▸ **Assigned task**
Every line of the data below must be given again exactly.

▸ **Provided material**
=== Begin Enclosure ===
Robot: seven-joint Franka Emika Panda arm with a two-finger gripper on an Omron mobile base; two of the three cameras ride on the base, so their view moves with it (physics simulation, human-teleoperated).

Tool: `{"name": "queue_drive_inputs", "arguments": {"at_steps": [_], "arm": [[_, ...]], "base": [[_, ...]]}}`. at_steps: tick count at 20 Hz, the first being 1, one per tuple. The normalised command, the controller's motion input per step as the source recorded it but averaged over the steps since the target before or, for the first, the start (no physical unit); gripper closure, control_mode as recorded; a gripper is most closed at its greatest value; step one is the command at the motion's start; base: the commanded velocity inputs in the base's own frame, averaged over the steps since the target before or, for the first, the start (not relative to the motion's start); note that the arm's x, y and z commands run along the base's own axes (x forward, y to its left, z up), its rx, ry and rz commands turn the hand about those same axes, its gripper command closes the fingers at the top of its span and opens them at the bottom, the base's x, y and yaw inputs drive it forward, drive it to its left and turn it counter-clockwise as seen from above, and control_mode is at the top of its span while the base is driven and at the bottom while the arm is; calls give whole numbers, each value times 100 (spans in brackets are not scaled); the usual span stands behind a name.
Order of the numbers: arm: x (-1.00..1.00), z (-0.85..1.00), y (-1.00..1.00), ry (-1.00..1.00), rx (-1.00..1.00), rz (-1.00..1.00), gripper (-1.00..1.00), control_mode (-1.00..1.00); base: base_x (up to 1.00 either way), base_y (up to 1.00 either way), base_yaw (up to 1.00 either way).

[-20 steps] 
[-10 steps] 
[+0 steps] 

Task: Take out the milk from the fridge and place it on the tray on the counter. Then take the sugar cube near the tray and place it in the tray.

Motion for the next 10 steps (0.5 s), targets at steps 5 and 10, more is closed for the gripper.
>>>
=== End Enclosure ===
▸ **Problem solution**
Robot: seven-joint Franka Emika Panda arm with a two-finger gripper on an Omron mobile base; two of the three cameras ride on the base, so their view moves with it (physics simulation, human-teleoperated).

Tool: `{"name": "queue_drive_inputs", "arguments": {"at_steps": [_], "arm": [[_, ...]], "base": [[_, ...]]}}`. at_steps: tick count at 20 Hz, the first being 1, one per tuple. The normalised command, the controller's motion input per step as the source recorded it but averaged over the steps since the target before or, for the first, the start (no physical unit); gripper closure, control_mode as recorded; a gripper is most closed at its greatest value; step one is the command at the motion's start; base: the commanded velocity inputs in the base's own frame, averaged over the steps since the target before or, for the first, the start (not relative to the motion's start); note that the arm's x, y and z commands run along the base's own axes (x forward, y to its left, z up), its rx, ry and rz commands turn the hand about those same axes, its gripper command closes the fingers at the top of its span and opens them at the bottom, the base's x, y and yaw inputs drive it forward, drive it to its left and turn it counter-clockwise as seen from above, and control_mode is at the top of its span while the base is driven and at the bottom while the arm is; calls give whole numbers, each value times 100 (spans in brackets are not scaled); the usual span stands behind a name.
Order of the numbers: arm: x (-1.00..1.00), z (-0.85..1.00), y (-1.00..1.00), ry (-1.00..1.00), rx (-1.00..1.00), rz (-1.00..1.00), gripper (-1.00..1.00), control_mode (-1.00..1.00); base: base_x (up to 1.00 either way), base_y (up to 1.00 either way), base_yaw (up to 1.00 either way).

[-20 steps] 
[-10 steps] 
[+0 steps] 

Task: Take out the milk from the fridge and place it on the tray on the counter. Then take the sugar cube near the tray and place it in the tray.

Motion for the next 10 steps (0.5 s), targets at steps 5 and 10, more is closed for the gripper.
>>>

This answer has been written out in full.